▶ **PROBLEM TO SOLVE**:
Search the records below for the word "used". Copy each line where it occurs.

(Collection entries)
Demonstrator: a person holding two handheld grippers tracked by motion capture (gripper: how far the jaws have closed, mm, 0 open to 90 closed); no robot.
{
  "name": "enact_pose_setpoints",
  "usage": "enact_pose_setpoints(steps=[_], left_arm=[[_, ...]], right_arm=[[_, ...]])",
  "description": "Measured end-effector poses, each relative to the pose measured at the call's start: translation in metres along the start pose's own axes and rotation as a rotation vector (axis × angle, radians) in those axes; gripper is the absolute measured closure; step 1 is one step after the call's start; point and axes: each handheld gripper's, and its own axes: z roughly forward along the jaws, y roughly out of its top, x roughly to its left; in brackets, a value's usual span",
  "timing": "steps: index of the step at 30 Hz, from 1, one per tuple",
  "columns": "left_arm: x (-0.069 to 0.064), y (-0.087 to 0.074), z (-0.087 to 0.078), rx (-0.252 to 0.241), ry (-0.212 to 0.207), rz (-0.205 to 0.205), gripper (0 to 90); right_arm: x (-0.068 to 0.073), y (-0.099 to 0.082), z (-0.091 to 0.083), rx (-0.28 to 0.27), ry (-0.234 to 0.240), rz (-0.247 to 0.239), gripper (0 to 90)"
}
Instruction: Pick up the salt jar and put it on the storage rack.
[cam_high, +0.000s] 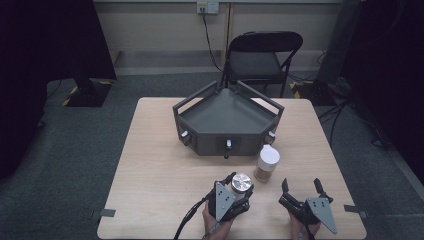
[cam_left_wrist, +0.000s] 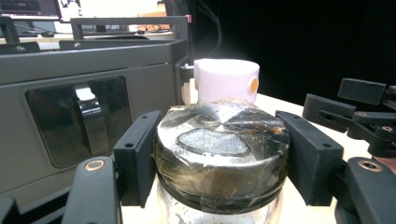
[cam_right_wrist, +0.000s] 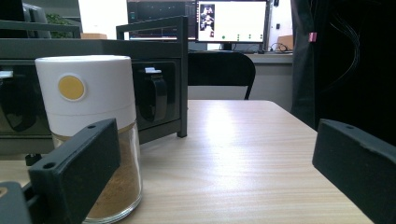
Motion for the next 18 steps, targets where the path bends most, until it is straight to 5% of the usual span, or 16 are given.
enact_pose_setpoints(steps=[6,15,18], left_arm=[[0.011,0.01,-0.001,-0.009,-0.032,0.019,34.3],[0.037,0.026,-0.004,-0.032,-0.063,-0.008,34.4],[0.042,0.031,-0.005,-0.034,-0.056,0.018,34.4]], right_arm=[[0.0,0.0,0.0,0.0,0.0,0.0,0.0],[0.0,0.0,0.0,0.0,0.0,0.001,0.0],[0.0,0.0,0.0,0.0,0.0,0.001,0.0]])
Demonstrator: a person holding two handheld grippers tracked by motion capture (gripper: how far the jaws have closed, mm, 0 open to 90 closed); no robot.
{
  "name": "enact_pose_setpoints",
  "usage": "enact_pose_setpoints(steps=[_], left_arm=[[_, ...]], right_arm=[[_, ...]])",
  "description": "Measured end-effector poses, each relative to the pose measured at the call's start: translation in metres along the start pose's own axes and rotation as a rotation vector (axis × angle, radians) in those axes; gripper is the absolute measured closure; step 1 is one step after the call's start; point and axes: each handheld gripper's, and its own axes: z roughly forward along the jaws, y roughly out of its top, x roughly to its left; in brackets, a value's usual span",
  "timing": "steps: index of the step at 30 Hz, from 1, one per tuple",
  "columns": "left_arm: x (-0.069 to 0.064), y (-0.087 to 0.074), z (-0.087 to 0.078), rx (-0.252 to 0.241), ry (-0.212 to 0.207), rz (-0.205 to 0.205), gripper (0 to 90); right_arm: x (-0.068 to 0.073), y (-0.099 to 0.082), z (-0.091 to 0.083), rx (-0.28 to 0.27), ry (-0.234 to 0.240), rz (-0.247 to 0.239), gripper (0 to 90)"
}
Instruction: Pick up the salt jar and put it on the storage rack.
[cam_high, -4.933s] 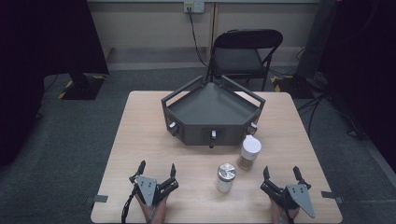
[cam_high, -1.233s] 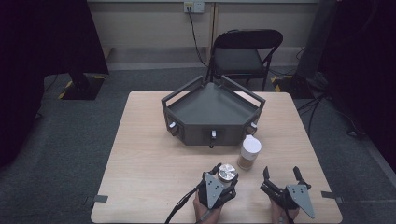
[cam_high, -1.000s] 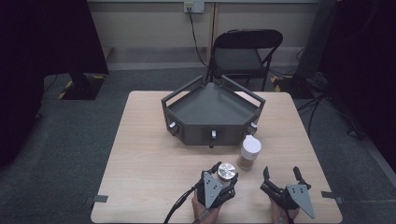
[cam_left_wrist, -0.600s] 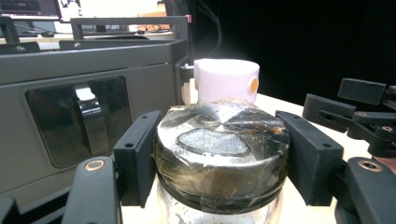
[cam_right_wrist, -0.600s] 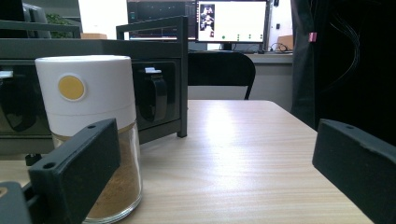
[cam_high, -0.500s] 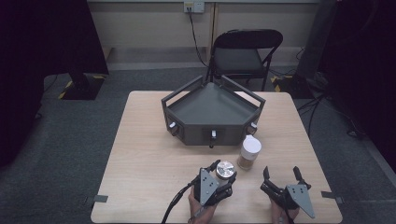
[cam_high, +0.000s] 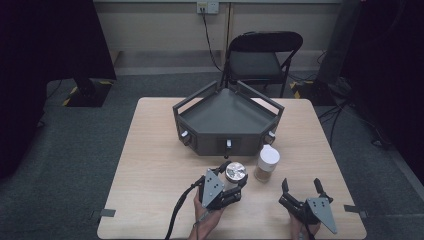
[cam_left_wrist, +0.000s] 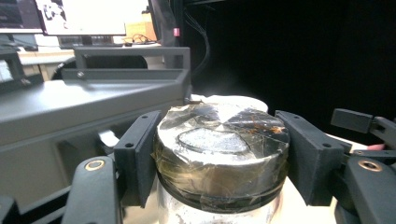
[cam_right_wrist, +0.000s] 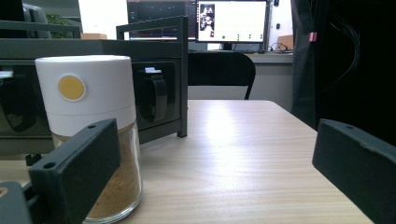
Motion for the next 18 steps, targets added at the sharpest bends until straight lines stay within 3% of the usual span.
enact_pose_setpoints(steps=[4,10,18], left_arm=[[0.013,0.006,-0.002,-0.01,-0.013,-0.012,34.3],[0.026,0.022,0.003,-0.03,-0.004,0.028,34.3],[0.043,0.042,0.013,-0.043,0.016,0.016,34.4]], right_arm=[[0.0,0.0,0.0,0.0,-0.001,-0.001,0.0],[0.0,0.0,0.0,0.0,0.0,0.0,0.0],[0.0,0.0,0.0,0.0,0.001,0.0,0.0]])
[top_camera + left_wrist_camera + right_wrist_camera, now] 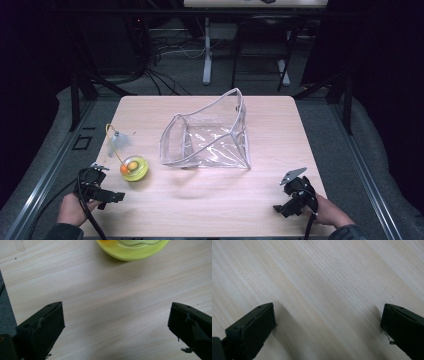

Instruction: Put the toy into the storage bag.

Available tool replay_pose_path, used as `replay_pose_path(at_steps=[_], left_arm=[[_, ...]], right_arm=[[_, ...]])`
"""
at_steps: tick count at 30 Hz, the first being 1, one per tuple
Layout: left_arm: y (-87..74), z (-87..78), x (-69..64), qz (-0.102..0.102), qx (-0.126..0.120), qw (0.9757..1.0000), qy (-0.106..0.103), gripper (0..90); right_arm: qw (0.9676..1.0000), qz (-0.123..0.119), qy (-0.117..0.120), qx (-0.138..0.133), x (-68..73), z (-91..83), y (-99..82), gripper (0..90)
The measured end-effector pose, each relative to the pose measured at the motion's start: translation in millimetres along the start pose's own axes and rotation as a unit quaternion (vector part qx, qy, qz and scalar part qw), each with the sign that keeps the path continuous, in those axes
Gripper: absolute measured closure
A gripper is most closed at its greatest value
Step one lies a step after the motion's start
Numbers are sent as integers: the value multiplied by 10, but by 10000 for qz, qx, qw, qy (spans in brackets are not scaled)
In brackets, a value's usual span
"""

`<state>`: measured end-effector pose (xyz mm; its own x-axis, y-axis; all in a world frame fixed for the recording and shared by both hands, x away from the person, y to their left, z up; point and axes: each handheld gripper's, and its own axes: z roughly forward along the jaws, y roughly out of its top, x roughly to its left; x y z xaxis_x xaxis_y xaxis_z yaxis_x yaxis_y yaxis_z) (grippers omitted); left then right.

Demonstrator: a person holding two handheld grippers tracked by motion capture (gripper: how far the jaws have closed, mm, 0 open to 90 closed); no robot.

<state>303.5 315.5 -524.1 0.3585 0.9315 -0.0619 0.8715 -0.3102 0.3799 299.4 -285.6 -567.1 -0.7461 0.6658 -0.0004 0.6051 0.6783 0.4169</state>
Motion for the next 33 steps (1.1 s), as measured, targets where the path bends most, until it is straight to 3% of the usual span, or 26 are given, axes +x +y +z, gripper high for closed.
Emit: replay_pose_path(at_steps=[21, 33], left_arm=[[72, -102, -116, 224, 213, 9995, -24, 2], [185, -251, -119, 114, 281, 9995, -27, 2]], right_arm=[[10000, 17, -8, 23, 8, 1, 9, 0], [10000, -6, 14, 5, 5, 3, 7, 0]])
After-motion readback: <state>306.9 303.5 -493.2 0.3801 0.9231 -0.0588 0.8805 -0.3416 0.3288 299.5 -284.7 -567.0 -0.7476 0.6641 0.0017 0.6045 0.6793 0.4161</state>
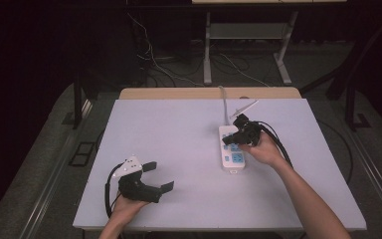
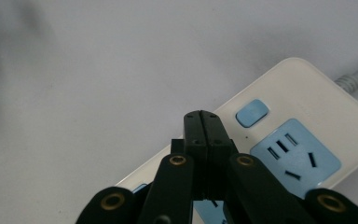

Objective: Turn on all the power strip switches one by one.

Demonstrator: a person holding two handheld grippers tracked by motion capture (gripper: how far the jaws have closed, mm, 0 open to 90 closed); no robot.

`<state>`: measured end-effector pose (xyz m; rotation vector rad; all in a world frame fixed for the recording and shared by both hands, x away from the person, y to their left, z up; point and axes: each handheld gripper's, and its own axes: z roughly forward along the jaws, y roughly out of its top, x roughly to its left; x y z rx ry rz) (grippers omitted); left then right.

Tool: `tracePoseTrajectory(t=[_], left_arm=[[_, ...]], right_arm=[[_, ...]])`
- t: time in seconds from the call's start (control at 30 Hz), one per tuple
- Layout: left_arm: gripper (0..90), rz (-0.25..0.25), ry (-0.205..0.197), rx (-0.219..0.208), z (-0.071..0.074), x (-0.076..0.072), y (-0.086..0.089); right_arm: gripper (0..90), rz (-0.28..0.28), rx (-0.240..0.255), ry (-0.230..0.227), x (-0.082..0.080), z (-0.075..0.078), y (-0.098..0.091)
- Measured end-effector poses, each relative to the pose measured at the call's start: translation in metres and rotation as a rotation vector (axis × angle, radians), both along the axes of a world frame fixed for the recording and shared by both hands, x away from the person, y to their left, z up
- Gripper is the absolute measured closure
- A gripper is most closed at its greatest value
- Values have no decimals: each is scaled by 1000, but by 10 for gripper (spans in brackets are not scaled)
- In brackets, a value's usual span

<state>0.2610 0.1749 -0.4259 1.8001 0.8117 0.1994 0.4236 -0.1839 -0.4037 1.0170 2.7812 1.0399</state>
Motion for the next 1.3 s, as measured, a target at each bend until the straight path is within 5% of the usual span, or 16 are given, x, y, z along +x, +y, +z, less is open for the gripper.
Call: tracePoseTrajectory(t=[0.7,1.3], left_arm=[[0,2,0,-3,0,1,1],[0,-3,2,-4,-1,1,1]], right_arm=[[900,-9,19,-30,14,33,-11],[900,-8,8,-22,36,34,-4]])
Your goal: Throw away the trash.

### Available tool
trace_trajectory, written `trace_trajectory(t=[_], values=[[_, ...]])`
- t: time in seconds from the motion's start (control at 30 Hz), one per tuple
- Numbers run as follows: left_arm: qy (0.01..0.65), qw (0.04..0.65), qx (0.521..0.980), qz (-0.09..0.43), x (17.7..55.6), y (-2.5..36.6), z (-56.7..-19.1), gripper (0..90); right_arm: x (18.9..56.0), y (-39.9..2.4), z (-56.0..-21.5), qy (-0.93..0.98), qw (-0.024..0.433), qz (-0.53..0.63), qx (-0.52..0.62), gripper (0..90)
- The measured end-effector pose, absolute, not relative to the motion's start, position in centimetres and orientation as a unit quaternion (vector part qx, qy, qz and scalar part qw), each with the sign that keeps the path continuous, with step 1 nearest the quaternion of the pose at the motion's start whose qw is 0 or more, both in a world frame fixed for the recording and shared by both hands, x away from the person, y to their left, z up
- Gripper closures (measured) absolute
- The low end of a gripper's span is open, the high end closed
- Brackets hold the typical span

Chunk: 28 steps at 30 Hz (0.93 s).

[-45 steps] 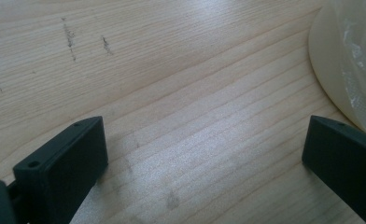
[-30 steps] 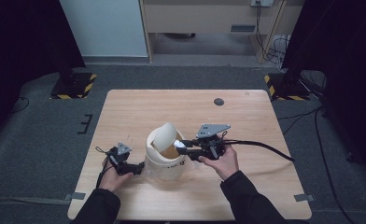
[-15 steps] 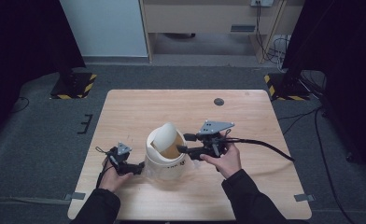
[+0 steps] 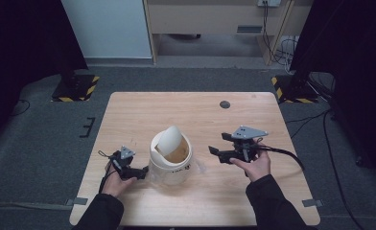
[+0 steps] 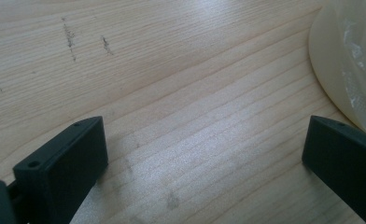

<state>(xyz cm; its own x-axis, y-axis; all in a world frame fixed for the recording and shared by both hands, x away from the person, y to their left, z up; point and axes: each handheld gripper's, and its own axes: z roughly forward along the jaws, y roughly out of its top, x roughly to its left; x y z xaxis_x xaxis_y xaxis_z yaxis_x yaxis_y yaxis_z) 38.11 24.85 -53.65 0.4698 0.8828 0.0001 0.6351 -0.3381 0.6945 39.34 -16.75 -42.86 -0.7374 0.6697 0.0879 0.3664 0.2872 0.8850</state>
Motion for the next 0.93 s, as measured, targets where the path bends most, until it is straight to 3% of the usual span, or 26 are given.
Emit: trace_trajectory(t=[0.43, 0.93], values=[[0.479, 0.321, 0.794, 0.194, 38.1, 24.8, -53.6, 0.0, 40.0, -24.2, -48.7, 0.792, 0.145, 0.405, 0.434, 20.0], [0.479, 0.322, 0.794, 0.193, 38.1, 24.8, -53.6, 0.0, 41.1, -28.2, -51.5, 0.786, 0.170, 0.331, 0.494, 16.9]])
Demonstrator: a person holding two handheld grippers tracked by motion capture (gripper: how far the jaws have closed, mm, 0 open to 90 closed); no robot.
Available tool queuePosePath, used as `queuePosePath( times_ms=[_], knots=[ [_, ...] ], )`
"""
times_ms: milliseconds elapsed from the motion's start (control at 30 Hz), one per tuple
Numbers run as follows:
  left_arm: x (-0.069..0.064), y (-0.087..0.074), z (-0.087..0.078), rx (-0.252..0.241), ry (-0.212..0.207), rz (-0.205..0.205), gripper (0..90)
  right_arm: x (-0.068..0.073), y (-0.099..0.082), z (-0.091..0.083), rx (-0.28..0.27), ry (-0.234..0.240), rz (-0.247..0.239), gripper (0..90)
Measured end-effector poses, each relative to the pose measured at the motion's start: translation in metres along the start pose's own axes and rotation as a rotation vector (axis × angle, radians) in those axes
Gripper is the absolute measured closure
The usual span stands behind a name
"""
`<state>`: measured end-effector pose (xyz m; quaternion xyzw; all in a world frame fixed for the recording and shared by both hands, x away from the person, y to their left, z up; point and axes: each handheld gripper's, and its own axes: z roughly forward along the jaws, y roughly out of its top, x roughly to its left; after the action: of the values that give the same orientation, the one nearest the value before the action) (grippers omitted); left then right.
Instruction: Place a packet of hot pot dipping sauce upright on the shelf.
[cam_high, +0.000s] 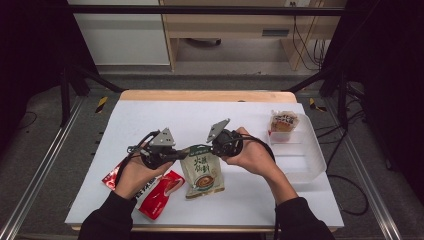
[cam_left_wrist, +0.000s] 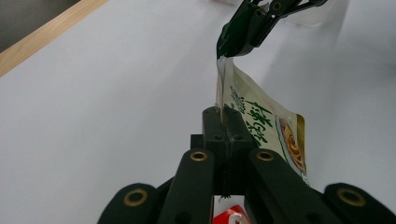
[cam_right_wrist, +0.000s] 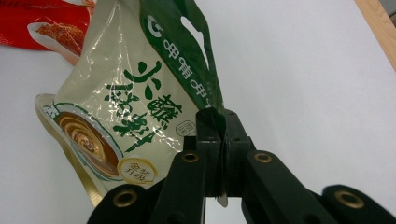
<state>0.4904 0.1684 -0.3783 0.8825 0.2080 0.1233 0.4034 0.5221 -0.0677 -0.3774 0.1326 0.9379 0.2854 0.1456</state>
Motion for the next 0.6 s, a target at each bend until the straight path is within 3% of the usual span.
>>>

▶ **RESPONSE AREA**:
Available tool replay_pose_path, used as `replay_pose_path(at_steps=[_], left_arm=[[_, ...]], right_arm=[[_, ...]])`
Available tool queuePosePath, used as `queuePosePath( times_ms=[_], knots=[ [_, ...] ], )`

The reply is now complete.